◆ **Required work**
Output the line that contains "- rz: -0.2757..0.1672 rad" and each line after it in the listing, exactly as they appear, through the very last line.

##### Exercise input

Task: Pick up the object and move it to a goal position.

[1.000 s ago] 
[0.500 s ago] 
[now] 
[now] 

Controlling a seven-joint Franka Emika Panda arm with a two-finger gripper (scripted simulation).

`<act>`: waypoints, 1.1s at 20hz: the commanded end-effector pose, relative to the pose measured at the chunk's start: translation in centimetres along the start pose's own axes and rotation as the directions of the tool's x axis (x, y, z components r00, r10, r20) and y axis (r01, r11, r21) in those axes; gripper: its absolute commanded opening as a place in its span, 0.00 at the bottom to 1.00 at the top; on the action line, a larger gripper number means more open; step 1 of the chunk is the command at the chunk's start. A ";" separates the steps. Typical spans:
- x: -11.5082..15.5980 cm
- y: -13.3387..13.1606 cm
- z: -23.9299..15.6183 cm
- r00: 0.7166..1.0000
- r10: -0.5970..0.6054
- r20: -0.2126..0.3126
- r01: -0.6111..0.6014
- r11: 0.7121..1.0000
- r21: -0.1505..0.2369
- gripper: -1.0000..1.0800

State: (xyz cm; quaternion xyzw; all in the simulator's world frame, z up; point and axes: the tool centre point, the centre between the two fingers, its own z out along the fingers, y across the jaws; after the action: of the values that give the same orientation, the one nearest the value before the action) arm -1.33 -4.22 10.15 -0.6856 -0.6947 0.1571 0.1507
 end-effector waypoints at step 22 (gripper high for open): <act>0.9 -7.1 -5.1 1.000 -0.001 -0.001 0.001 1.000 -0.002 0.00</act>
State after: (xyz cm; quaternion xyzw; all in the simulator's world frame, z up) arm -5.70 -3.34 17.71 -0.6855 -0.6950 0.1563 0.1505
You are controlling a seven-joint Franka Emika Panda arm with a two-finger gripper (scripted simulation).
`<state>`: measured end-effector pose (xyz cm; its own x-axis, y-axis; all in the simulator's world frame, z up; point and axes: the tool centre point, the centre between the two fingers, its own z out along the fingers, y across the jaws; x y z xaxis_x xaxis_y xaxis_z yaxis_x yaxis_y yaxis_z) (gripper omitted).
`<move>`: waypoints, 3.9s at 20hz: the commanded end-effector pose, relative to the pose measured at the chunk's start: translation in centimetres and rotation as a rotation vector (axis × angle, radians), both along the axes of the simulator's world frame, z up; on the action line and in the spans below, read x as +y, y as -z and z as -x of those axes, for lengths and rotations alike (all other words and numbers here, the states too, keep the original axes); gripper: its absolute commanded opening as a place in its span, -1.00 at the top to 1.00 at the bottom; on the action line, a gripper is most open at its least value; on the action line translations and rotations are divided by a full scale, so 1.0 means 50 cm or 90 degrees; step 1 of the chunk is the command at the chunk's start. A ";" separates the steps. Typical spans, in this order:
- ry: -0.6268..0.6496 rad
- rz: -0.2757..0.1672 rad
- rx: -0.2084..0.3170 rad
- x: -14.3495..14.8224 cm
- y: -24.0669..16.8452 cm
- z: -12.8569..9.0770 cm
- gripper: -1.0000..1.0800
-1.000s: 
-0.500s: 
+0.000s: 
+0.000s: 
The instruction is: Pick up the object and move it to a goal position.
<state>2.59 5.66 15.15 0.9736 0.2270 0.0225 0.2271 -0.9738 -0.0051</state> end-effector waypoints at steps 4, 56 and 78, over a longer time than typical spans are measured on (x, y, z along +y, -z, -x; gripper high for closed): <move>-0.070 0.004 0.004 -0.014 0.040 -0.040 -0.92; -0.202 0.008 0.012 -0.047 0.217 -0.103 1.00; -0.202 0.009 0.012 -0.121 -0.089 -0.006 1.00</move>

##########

◆ **Output of the exercise**
- rz: -0.2757..0.1672 rad
- rx: -0.2084..0.3170 rad
- x: -14.3495..14.8224 cm
- y: -24.0669..16.8452 cm
- z: -12.8569..9.0770 cm
- gripper: -1.0000..1.0800
-1.000s: 
-0.500s: 
+0.000s: 
+0.000s: 
The instruction is: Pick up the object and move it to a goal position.
<state>2.59 5.66 15.15 0.9736 0.2270 0.0225 0.2271 -0.9738 -0.0051</state> end-effector waypoints at steps 4, 56 and 78, over a longer time than typical spans are measured on (x, y, z along +y, -z, -x; gripper high for closed): <move>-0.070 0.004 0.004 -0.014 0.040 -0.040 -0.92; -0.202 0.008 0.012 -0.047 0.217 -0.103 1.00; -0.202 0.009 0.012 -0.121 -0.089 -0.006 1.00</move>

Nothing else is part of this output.